Here you find two photographs taken almost exactly two decades apart. These people are clearly related but in many ways both very similar and very different. Recent events have drawn me to what I have found both puzzling and interesting: those aspects of life that extend back through time and link us to other people.There are the sorts of 'threads' that literally connect people, such as the relationship between parent and child. There are the threads that connect each of us to our 'previous selves'. There are the threads that simply touch others and run alongside for a while---then diverge. I suppose we can talk about these threads as representations of whatever counts as personal continuity.

Personal continuity is a tricky little beastie. It might simply be the whole psychological experience to date of being the same person as a moment ago. Of course, difficulties such as sleep, the effect of psychoactive drugs, and injuries that result in amnesia arise. We typically think we are the same person who went to sleep the night before. However, it is not incoherent to speak of someone 'being another person' after some kinds of traumatic brain injury. On the other hand, personal continuity can be conceived as simply the causal continuity of the organism from one moment to the next. Ignoring the normal problems inhering in the continuity of objects, attending only to the physical object that is the organism doesn't seem to get to the heart of the matter. What I would like to say is something like this: the threads that run through time—these representations of our lives—should be understood as our personal narrative; the story we tell of our lives.
If this makes any sense, the thread metaphor can help us to understand a number of things—the connection between these two people pictured here, for instance. One thread begins far sooner and winds through many others. The second thread began, ran parallel to the first, diverged quite drastically, and returned to a more or less parallel track. The origin of the second thread originates an intersection of the first thread and a third. Stories begin, make reference to other stories, and inspire even more. While the threads of life were said to be spun by the aspects of fate, the stories of our lives are told by us—to ourselves and to others in order to make sense of ourselves, others, and the relationships that exist. Our ability to understand ourselves involves understanding not only our own story but the stories that inspire ours and the stories we inspire. This suggests that what we are grappling with is a conversation extended in time. The conversation between the two pictured people above has had many different tones, plot twists, and discoveries. The very meaning of one story depends in large part on the other.
There are aspects of life that cannot be easily captured with the thread metaphor: changes in personality, for instance. I am thinking here of hidden aspects of one's life that one might not be willing to accept or be willing to let on to others. Accepting these aspects or revealing them to others certainly changes the quality of the thread—or perhaps some other dimension of the metaphor needs to be identified to represent these sort of changes.
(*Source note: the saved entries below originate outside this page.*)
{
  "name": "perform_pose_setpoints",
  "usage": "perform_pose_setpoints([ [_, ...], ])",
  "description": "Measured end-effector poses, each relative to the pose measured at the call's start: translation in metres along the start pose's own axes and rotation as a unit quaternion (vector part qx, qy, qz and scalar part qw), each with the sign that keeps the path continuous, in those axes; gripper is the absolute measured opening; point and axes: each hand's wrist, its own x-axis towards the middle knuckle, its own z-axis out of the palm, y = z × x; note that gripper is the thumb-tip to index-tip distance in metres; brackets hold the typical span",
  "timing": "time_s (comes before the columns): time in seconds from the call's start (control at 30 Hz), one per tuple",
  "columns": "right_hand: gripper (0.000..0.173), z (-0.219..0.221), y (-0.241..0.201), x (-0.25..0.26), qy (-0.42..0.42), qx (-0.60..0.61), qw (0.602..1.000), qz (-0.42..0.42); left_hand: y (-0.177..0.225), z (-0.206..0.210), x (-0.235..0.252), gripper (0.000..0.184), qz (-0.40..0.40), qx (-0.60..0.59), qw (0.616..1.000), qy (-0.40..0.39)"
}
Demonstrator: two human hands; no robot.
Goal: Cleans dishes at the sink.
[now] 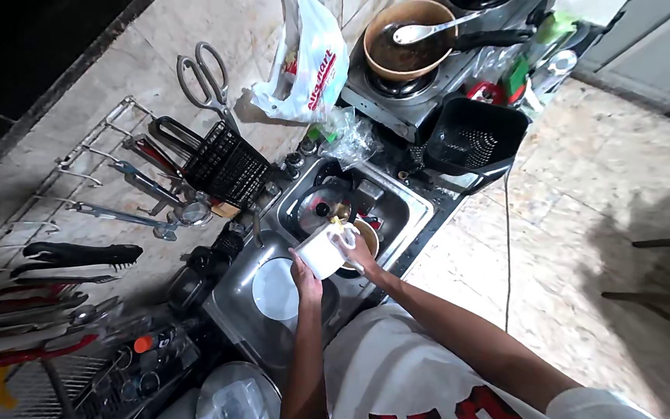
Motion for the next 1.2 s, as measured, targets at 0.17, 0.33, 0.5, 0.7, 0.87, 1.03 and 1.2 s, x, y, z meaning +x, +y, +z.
perform_pose_setpoints([
  [0.17, 0.052, 0.015, -0.002, -0.015, 0.01, -0.11, 0.984, -0.136, 0.016, 0.007, -0.008, 0.055, 0.063, 0.04, 0.997, 0.011],
  [0.33, 0.045, 0.023, -0.017, -0.047, -0.112, -0.259, 0.919, -0.275, 0.01, 0.014, -0.02, 0.054, 0.12, 0.045, 0.992, -0.015],
  [0.5, 0.044, 0.022, -0.042, 0.003, -0.078, -0.117, 0.981, -0.133, 0.003, 0.013, -0.025, 0.048, 0.163, 0.136, 0.977, 0.005],
  [0.7, 0.041, 0.021, -0.029, -0.039, -0.079, -0.188, 0.925, -0.322, 0.009, 0.008, -0.027, 0.063, 0.124, 0.143, 0.981, -0.05],
  [0.87, 0.039, 0.009, -0.074, -0.012, -0.144, -0.228, 0.946, -0.183, 0.002, -0.005, -0.022, 0.045, 0.253, 0.236, 0.932, -0.105],
  [1.03, 0.031, 0.004, -0.049, 0.041, -0.212, 0.002, 0.977, 0.002, 0.016, -0.008, -0.045, 0.027, 0.272, 0.318, 0.891, -0.177],
  [1.2, 0.052, -0.002, -0.021, 0.032, -0.295, 0.448, 0.821, 0.197, 0.014, -0.001, -0.065, 0.023, 0.364, 0.265, 0.873, -0.186],
])
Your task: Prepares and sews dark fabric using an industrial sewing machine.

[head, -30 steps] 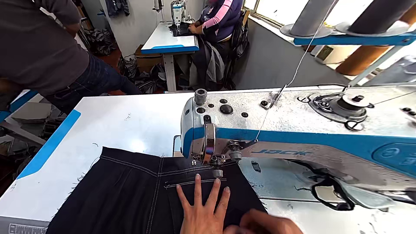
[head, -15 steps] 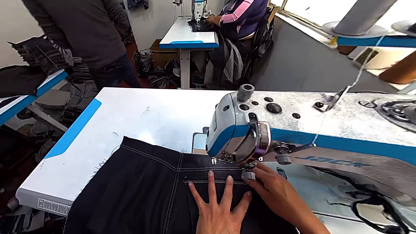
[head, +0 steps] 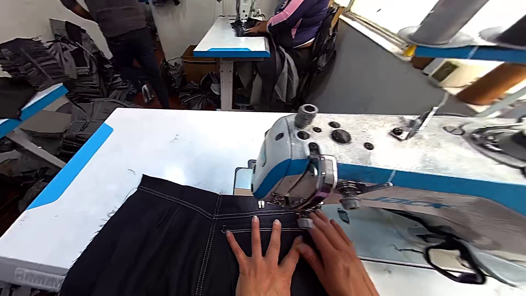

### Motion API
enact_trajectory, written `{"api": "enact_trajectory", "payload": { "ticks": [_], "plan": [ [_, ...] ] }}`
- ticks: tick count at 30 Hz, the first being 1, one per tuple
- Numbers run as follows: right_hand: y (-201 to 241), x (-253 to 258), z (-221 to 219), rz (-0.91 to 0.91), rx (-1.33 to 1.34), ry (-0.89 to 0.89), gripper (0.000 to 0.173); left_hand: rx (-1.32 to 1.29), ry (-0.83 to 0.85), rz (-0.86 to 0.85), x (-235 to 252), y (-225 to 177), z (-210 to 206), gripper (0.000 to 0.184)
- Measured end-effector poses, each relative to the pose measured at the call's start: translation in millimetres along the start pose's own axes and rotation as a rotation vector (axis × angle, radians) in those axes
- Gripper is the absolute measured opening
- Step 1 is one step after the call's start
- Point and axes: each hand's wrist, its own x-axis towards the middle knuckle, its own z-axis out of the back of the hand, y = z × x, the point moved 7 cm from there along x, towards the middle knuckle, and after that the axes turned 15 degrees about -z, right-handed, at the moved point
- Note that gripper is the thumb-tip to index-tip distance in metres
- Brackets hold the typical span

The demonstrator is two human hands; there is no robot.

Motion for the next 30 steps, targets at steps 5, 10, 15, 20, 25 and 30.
{"api": "enact_trajectory", "payload": {
  "ticks": [5, 10, 15, 20, 25, 30],
  "plan": [
    [-9, -18, -9, 0.051, -0.181, 0.071, 0.107, 0.093, 0.001, -0.011, 1, -1, -2, 0.113],
    [-8, -15, -11, 0.050, -0.239, 0.040, 0.110, 0.132, -0.016, -0.026, 1, -1, -2, 0.112],
    [-8, -15, -12, 0.080, -0.259, 0.039, 0.111, 0.160, -0.025, -0.040, 0, 0, -3, 0.112],
    [-9, -14, -13, 0.074, -0.257, 0.059, 0.114, 0.152, -0.033, -0.043, 0, 0, -2, 0.112],
    [-10, -14, -12, 0.092, -0.249, 0.068, 0.114, 0.104, -0.021, -0.037, 0, -1, -1, 0.109],
    [-8, -14, -13, 0.076, -0.230, 0.103, 0.111, 0.110, -0.003, -0.038, 0, -1, 0, 0.112]
  ]
}}
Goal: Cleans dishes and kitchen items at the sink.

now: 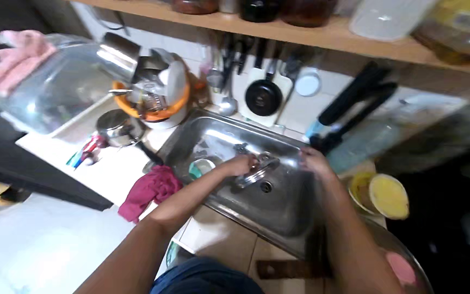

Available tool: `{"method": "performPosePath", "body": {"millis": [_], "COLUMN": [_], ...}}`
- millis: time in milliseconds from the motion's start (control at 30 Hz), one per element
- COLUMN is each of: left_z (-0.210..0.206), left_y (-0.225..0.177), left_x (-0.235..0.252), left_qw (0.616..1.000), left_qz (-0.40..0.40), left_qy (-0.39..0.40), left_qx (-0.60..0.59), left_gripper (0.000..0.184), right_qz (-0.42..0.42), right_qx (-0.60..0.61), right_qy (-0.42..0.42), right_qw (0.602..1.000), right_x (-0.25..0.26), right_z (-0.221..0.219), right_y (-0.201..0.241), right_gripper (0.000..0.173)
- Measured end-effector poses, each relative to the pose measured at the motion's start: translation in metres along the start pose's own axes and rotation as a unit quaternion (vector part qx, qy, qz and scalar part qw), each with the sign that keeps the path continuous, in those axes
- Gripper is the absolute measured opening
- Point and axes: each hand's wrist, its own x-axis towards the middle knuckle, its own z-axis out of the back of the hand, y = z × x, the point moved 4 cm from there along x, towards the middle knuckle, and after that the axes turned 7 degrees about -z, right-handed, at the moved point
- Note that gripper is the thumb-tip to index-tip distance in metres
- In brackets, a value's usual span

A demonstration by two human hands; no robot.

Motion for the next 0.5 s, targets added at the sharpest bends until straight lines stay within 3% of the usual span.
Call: {"method": "performPosePath", "body": {"millis": [67, 233, 367, 500], "left_z": [-0.001, -0.013, -0.012, -0.011], "left_y": [0.001, -0.008, -0.002, 0.009], "left_x": [-0.011, -0.033, -0.047, -0.053], "left_qw": [0.999, 0.994, 0.996, 0.989], "left_qz": [0.014, 0.059, 0.053, 0.090], "left_qy": [-0.015, -0.058, -0.054, -0.105], "left_qx": [-0.049, 0.072, -0.052, 0.056], "left_gripper": [0.043, 0.046, 0.045, 0.042], "right_qz": [-0.008, -0.017, 0.003, 0.018], "right_qx": [-0.077, -0.178, -0.200, -0.219], "right_qy": [0.044, 0.136, 0.153, 0.163], "right_qw": [0.996, 0.974, 0.968, 0.962], "right_x": [-0.002, -0.039, -0.053, -0.061], "right_z": [-0.007, -0.031, -0.041, -0.051], "right_y": [-0.006, 0.004, 0.011, 0.012], "right_gripper": [0.040, 0.041, 0.042, 0.041]}}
The narrative picture is quite different: in the same way that old stories, retold, can take on new meanings, so too can our lives be recast and in so doing reveal what we might want to call something like discovering or even re-inventing ourselves. All this having been said, we might find a profound theme in the story of our lives and bury it and try to integrate a discordant thread to replace it. This can go on for just so long before the whole becomes unintelligible. At that point, some very serious editing needs to be done.